Your answer must be a word-for-word copy of the listing, with all pictures excluded.

*** Opening DATASET EXCERPT ***

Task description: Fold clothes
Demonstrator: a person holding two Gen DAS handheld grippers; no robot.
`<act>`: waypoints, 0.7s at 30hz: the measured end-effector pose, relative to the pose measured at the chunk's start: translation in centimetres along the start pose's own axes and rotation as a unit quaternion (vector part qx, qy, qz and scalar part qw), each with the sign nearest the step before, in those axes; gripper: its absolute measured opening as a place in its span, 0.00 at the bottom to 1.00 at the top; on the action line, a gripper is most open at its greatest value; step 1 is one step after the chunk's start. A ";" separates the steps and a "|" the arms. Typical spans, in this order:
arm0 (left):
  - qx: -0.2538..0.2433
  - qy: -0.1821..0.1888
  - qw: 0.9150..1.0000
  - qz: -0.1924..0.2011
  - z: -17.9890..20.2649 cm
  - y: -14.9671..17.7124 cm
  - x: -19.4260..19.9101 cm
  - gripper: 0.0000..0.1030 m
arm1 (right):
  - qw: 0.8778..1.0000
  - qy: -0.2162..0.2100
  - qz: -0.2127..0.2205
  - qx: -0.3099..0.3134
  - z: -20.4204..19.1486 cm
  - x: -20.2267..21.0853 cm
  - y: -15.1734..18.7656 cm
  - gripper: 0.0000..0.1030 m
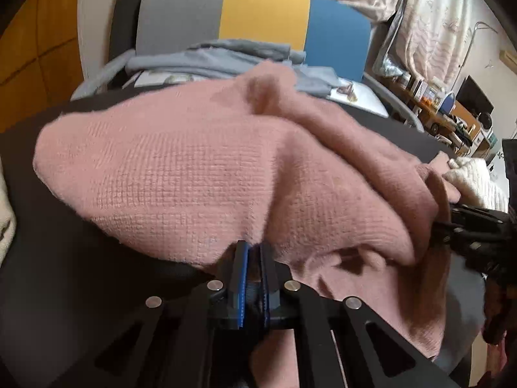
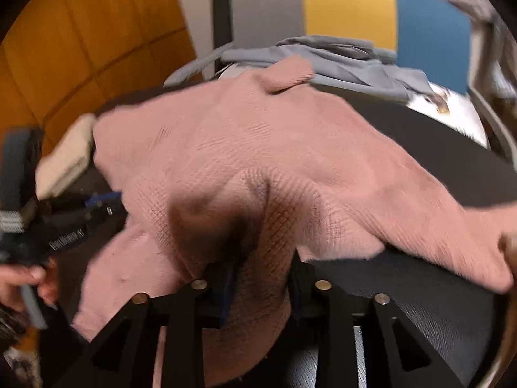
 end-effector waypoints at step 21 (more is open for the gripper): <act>-0.106 0.095 0.990 -0.014 14.6 0.8 -4.1 0.18 | 0.903 0.422 -0.081 0.021 34.0 19.1 3.9 0.13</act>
Point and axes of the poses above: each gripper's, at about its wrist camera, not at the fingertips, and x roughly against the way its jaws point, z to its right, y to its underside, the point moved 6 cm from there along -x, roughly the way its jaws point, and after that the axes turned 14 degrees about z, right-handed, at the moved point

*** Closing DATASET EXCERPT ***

■ **ANSWER TO THE EXERCISE**
Task description: Fold clothes
Demonstrator: a person holding two Gen DAS handheld grippers; no robot.
`<act>`: waypoints, 0.7s at 30hz: the measured end-effector pose, relative to the pose measured at the chunk's start: translation in centimetres along the start pose's own axes and rotation as a unit quaternion (vector part qx, qy, qz and scalar part qw), each with the sign nearest the step before, in those axes; gripper: its absolute measured opening as a place in its span, 0.00 at the bottom to 1.00 at the top; on the action line, a gripper is most open at its greatest value; step 1 is one step after the chunk's start. A ";" separates the steps and a "|" the arms. Typical spans, in this order:
arm0 (left):
  - qx: -0.2538..0.2433
  - qy: -0.1821..0.1888
  - qw: 0.9150..1.0000
  - qz: -0.1924..0.2011
  - z: -17.9890..20.2649 cm
  - y: -14.9671..17.7124 cm
  - x: -19.4260..19.9101 cm
  - gripper: 0.0000..0.1030 m
arm1 (right):
  - qw: 0.8778..1.0000
  - qy: -0.2162..0.2100
  - qz: -0.2127..0.2205
  - qx: -0.3099..0.3134
  - z: -20.4204..19.1486 cm
  - x: -20.2267..21.0853 cm
  - y: -15.1734..18.7656 cm
  - gripper: 0.0000..0.1030 m
 end-effector waypoints at step 21 (more is open for the gripper): <act>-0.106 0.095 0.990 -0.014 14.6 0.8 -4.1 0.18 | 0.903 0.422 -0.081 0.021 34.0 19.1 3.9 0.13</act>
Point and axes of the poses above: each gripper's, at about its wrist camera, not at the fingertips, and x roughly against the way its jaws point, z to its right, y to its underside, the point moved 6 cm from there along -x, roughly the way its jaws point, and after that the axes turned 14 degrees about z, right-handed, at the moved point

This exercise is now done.